La fisso sconvolta. Non è che Hermione sia poi un nome così diffuso. Presa dal panico un’altra volta, mi alzo di scatto e mi porto le mani alla testa, incapace di formulare un pensiero di senso compiuto di fronte alla completa assurdità di questa situazione.

"Cielo, è una barzelletta!" rido da sola, sempre con le mani sulla fronte. "Sto parlando con una bambina che afferma di essere la figlia che non ho. O che non mi sono resa conto di avere, che è quasi peggio. Che non ho mai visto ma che in compenso ha la mia stessa espressione."

Avverto come l’istinto di dare delle capocciate contro il tronco di un albero nelle vicinanze, quando mi sento tirare per un braccio.

"Mamy?"

"Eh."

"Mamy, cosa fai?"

Riapro gli occhi e la guardo ancora, sembra anche perplessa quanto me.

"Cosa faccio? Cosa faccio?!" sbraito. "Niente! ho solo le allucinazioni!"

Merda. Devo averla spaventata, sta facendo una strana smorfia con le labbra che ho pericolosamente imparato a identificare come preludio a…

"No… no dai, non fare così! Non volevo urlare… Merlino, ma come ti spegni?!" esclamo esasperata.

Una donna che passa nelle vicinanze sembra lanciarmi un’occhiataccia indignata, forse perplessa. Immagino che riferirsi a una bambina come ad un elettrodomestico non sia raccomandato dai migliori pedagogisti.

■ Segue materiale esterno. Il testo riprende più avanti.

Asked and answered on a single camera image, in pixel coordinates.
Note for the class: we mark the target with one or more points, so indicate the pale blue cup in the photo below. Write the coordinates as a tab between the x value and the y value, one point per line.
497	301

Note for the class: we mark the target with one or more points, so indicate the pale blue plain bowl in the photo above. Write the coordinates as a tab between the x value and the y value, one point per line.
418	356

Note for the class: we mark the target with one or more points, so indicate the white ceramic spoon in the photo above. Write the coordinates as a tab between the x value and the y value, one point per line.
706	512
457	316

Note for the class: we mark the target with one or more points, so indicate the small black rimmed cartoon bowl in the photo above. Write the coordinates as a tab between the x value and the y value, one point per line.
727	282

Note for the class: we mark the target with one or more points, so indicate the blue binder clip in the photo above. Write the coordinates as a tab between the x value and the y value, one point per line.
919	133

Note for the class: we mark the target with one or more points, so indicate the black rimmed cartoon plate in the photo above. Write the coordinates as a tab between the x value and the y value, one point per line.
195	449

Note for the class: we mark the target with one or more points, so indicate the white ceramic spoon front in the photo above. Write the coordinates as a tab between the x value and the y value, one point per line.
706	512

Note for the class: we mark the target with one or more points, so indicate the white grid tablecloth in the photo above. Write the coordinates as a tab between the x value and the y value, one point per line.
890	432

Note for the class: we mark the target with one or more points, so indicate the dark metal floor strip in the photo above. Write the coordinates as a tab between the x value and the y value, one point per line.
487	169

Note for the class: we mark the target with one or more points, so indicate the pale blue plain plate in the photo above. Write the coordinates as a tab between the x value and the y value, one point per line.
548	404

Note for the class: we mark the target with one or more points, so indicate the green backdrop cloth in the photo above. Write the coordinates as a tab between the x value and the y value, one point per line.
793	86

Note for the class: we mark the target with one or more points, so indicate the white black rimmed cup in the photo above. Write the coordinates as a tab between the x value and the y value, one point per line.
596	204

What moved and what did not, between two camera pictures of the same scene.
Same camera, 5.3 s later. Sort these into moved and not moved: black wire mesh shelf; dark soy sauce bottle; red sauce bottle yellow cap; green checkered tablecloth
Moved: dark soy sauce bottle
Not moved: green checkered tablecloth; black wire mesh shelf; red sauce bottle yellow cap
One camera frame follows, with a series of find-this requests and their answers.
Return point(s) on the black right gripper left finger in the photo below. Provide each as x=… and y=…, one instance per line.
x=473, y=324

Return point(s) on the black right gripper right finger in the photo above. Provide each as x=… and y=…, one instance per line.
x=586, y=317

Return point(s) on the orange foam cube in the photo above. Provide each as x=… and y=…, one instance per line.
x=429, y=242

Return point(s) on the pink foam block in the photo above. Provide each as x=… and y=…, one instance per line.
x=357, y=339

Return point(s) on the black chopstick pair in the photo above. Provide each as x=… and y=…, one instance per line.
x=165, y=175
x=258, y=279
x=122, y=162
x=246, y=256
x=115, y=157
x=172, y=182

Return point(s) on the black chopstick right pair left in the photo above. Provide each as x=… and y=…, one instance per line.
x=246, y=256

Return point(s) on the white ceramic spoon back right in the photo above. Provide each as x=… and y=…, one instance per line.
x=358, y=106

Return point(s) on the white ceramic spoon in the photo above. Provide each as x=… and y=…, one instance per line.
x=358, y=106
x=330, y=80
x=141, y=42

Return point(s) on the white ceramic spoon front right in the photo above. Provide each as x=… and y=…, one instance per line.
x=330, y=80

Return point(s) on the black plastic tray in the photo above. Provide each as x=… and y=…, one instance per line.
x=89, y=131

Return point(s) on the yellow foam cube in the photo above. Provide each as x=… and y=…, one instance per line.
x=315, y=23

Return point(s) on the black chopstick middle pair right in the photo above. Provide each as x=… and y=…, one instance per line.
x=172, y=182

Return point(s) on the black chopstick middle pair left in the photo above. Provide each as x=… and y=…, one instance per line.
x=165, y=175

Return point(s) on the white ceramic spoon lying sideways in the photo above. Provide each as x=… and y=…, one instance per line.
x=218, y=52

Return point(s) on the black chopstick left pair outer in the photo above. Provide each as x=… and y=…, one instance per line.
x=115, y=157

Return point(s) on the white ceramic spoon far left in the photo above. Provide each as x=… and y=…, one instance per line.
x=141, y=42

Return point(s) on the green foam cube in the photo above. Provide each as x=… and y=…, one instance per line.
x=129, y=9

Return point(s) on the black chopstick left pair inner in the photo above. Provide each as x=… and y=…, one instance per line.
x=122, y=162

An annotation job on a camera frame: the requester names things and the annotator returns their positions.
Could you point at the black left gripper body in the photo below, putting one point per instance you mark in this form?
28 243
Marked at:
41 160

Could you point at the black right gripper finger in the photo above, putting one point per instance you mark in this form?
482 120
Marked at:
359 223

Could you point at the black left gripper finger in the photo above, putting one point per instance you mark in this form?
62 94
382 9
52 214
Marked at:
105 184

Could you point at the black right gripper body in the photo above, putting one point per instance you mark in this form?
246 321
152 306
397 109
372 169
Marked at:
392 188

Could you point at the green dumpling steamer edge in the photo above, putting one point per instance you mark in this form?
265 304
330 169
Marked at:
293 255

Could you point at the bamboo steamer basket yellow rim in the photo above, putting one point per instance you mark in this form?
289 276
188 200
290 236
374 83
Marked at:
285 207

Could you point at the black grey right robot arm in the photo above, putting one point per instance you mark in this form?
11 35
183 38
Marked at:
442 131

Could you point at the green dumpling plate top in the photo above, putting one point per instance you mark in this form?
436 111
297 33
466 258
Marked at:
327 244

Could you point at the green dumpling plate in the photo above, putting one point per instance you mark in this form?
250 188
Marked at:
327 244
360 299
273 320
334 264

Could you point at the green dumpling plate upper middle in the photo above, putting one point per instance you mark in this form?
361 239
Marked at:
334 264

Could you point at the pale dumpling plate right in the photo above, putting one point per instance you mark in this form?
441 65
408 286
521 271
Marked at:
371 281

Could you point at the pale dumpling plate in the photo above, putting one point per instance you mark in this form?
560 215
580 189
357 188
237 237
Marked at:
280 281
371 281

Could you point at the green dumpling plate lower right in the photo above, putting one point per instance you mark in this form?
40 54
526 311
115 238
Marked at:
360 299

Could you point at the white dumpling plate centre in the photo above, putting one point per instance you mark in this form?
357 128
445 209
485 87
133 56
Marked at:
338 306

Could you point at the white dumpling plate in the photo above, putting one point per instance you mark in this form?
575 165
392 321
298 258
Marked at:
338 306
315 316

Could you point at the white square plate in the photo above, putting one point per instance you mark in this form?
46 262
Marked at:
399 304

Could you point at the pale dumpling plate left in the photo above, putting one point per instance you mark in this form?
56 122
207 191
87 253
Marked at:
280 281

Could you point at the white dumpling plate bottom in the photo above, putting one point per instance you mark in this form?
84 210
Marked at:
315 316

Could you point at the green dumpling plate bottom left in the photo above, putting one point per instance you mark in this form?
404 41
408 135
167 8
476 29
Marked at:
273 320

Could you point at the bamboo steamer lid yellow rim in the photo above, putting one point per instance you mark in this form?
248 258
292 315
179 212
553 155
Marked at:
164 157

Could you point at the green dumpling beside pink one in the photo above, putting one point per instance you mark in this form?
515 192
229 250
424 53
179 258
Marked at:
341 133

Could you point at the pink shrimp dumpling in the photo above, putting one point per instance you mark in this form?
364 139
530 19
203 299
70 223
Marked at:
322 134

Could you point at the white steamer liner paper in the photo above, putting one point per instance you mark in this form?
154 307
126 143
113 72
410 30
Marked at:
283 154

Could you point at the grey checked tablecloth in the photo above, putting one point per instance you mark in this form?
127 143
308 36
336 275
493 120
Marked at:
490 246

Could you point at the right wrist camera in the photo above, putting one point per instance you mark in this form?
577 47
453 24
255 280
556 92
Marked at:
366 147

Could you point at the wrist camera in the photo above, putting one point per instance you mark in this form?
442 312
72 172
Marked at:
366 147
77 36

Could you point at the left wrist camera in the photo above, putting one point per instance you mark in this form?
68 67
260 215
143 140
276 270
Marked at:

"Che ha da guardare?!" abbaio contro la malcapitata. "Crede sia facile occuparsi di una bambina che è… psicologicamente instabile?"

Mi sa che sono stata un po’ aggressiva; la donna mi guarda spaventata, quindi accelera il passo per allontanarsi da me senza voltarsi indietro. Oh, al diavolo, così impara a non farsi i fatti suoi. Colta dall’ennesimo momento di sconforto, mi siedo su un muretto e mi nascondo la testa tra le mani.

Non sono pazza, è lei. Non sono pazza, è lei. Non sono pazza…

Magari se mi ripeto che tutto ciò è impensabile e illogico, scopro che si è trattato di un equivoco: questa bambina si accorge di essersi confusa e, nonostante mi conosca mi chiami mamma e mi somigli, non ha nulla a che fare con la sottoscritta… o meglio, non esiste proprio. L’ho immaginata per via della stanchezza e dello stress.

"Mamma?"

Probabilmente di lei è rimasta solo una voce. Adesso alzo la testa e non c’è più…

Cavolo. Devo cambiare tattica. Le passo una mano sulla testa. Dio, è così simile a me.

"Tesoro… mi dici come ti sei ritrovata qua?"

"Io…" sembra titubante. "Io non so… giocavo con Tammy, poi è diventato tutto strano e lei non c’era più… poi mi è venuto tanto sonno e ti ho chiamata ma non mi sentivi! E non eri la mia solita mamma, gridavi con un signore che non era papà e non mi vedevi… ma io volevo la mia mamma, la volevo tanto! E…"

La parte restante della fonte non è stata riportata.